- [TASK OBJECTIVE]:
Lines in the listing below that contain the string "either" are to be found and copied.

======

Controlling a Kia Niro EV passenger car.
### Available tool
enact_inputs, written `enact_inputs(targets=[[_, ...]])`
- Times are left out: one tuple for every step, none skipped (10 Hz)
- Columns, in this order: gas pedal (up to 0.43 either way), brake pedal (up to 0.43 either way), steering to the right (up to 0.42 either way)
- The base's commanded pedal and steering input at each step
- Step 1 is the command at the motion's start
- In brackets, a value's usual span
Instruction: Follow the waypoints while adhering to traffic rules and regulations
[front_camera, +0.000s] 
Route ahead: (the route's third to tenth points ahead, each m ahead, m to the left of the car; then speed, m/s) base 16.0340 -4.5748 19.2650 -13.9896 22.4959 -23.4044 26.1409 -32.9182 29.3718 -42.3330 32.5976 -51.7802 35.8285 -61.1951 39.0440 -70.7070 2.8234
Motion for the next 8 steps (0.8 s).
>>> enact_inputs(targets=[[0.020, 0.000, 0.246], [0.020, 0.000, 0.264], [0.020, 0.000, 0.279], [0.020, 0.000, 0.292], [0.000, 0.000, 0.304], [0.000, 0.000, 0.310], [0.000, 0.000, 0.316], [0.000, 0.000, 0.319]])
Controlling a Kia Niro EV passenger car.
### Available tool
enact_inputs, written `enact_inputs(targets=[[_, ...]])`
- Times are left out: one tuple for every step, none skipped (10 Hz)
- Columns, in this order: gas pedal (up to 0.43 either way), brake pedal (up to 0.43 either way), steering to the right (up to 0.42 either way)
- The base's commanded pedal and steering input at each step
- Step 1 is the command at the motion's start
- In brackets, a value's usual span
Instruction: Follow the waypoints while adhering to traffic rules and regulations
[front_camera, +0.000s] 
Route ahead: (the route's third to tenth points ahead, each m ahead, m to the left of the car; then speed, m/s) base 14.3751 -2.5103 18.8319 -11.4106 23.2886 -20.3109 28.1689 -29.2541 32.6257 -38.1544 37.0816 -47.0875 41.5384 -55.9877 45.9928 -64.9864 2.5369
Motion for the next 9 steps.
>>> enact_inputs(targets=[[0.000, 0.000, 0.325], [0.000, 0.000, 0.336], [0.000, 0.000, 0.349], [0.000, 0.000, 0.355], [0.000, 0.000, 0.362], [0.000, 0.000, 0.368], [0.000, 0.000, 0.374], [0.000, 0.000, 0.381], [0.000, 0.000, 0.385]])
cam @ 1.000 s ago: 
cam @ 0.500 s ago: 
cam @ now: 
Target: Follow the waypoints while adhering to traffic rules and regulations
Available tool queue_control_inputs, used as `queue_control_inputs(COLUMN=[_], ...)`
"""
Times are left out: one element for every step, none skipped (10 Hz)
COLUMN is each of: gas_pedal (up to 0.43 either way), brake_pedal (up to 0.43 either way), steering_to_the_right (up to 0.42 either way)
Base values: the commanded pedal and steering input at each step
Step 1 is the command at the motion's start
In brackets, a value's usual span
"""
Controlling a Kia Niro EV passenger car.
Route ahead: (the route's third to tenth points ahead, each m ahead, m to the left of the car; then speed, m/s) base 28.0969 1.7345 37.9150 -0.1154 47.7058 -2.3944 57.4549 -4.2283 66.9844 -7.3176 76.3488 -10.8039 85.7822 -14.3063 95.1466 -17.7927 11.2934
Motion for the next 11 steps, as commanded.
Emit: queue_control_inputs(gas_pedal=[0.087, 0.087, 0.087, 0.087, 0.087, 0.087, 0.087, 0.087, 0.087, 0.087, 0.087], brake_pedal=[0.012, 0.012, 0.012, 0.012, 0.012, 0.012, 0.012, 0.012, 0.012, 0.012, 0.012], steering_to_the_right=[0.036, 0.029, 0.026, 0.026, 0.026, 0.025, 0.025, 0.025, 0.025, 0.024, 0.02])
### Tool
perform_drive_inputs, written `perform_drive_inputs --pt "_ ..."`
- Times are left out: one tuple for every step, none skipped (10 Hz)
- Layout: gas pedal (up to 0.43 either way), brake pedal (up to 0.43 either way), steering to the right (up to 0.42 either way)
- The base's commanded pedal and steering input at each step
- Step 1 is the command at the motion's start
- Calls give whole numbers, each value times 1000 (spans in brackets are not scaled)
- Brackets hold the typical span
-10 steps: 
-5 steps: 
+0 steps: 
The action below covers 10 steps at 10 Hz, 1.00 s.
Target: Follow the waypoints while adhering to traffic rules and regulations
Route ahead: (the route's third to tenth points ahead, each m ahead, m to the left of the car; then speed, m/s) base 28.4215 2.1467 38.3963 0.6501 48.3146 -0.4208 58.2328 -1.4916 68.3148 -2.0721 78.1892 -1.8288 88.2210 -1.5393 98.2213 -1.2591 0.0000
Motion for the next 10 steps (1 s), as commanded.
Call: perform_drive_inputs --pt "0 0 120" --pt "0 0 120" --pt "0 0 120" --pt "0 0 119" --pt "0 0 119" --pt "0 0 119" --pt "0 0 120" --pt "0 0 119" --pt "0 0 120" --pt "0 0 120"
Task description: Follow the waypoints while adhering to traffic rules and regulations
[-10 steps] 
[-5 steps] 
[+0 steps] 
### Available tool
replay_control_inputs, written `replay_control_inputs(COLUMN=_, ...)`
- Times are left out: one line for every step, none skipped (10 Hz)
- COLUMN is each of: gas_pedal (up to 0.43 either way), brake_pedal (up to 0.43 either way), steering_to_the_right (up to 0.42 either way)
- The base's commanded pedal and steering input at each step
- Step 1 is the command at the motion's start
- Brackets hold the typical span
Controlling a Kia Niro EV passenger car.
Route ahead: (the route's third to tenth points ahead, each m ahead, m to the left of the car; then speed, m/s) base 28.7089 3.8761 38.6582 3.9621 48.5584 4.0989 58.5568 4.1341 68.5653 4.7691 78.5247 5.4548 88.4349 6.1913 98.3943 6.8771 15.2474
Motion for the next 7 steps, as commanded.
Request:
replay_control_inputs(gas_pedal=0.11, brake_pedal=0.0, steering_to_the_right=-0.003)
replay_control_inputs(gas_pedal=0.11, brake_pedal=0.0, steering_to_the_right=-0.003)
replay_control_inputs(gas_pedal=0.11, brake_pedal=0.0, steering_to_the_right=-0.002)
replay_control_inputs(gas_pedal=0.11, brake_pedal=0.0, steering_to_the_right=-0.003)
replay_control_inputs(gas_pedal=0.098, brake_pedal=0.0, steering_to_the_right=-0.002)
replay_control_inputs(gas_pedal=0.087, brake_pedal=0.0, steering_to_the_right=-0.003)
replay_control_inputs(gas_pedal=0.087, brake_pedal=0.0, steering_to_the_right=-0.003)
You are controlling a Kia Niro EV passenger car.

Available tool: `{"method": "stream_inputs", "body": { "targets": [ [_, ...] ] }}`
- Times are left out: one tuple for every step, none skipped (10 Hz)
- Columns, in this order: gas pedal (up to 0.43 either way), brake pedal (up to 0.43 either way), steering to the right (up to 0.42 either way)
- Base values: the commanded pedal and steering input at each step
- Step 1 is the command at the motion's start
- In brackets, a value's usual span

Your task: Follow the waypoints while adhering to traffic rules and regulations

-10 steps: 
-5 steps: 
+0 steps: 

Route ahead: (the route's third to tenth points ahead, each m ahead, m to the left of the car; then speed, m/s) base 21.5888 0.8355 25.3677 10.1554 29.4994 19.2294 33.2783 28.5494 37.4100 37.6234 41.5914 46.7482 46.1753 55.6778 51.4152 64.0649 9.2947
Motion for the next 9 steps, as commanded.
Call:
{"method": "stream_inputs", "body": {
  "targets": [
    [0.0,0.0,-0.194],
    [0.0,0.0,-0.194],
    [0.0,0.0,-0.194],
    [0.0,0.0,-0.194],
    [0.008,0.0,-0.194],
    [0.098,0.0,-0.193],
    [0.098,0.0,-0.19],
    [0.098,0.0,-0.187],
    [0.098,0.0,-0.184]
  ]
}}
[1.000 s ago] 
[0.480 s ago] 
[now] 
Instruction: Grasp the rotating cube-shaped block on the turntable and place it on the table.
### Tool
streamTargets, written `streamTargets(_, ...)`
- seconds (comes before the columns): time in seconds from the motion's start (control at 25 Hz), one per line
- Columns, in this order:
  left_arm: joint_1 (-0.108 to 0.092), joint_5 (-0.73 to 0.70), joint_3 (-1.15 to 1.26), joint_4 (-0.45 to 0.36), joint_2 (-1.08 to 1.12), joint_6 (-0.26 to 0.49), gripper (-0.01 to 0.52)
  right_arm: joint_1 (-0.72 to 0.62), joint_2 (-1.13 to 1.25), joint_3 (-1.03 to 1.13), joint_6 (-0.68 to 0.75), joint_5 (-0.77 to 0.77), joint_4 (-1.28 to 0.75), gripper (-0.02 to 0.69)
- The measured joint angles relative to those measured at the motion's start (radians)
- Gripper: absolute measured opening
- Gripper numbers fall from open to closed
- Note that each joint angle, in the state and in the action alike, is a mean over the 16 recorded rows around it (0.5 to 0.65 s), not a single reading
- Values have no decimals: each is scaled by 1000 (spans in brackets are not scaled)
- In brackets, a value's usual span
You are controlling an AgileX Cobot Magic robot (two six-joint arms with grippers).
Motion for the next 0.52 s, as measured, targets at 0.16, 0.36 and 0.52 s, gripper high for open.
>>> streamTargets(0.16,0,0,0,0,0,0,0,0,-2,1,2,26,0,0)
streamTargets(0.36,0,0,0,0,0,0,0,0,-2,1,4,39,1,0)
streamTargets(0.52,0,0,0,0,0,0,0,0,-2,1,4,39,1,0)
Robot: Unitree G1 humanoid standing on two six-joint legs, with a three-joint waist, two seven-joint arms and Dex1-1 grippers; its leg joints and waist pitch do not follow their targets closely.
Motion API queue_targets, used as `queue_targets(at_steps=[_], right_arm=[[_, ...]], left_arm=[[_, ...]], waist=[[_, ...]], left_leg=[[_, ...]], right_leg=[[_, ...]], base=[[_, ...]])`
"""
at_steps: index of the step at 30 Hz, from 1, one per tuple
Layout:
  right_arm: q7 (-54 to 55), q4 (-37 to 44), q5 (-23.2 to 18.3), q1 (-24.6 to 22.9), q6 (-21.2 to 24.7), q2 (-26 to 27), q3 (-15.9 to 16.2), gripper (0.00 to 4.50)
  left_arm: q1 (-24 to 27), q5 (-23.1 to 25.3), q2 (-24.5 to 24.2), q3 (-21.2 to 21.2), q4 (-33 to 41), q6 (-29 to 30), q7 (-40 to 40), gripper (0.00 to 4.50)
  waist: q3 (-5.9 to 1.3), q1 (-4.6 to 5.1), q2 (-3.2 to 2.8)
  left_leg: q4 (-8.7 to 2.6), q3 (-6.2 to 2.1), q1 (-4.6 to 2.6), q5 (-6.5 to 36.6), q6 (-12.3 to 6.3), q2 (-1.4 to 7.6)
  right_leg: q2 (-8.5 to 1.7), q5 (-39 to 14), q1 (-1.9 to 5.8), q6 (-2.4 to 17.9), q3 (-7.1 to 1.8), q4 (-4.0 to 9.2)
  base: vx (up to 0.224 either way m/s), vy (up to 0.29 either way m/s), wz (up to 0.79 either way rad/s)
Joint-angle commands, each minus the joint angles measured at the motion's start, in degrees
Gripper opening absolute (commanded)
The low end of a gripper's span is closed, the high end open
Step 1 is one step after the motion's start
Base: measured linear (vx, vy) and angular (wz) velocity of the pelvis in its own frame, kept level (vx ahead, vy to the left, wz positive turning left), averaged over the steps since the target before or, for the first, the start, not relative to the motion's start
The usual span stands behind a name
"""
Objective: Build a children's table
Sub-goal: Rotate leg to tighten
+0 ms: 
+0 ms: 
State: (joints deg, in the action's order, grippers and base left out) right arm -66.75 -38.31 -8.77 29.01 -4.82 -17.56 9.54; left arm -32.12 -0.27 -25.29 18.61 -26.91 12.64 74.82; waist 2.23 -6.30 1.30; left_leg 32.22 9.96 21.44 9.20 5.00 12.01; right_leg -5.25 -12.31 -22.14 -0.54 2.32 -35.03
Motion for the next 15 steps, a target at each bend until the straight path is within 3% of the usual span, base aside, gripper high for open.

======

- [SOLUTION FOR THIS EXERCISE]:
- Columns, in this order: gas pedal (up to 0.43 either way), brake pedal (up to 0.43 either way), steering to the right (up to 0.42 either way)
- Columns, in this order: gas pedal (up to 0.43 either way), brake pedal (up to 0.43 either way), steering to the right (up to 0.42 either way)
COLUMN is each of: gas_pedal (up to 0.43 either way), brake_pedal (up to 0.43 either way), steering_to_the_right (up to 0.42 either way)
- Layout: gas pedal (up to 0.43 either way), brake pedal (up to 0.43 either way), steering to the right (up to 0.42 either way)
- COLUMN is each of: gas_pedal (up to 0.43 either way), brake_pedal (up to 0.43 either way), steering_to_the_right (up to 0.42 either way)
- Columns, in this order: gas pedal (up to 0.43 either way), brake pedal (up to 0.43 either way), steering to the right (up to 0.42 either way)
  base: vx (up to 0.224 either way m/s), vy (up to 0.29 either way m/s), wz (up to 0.79 either way rad/s)

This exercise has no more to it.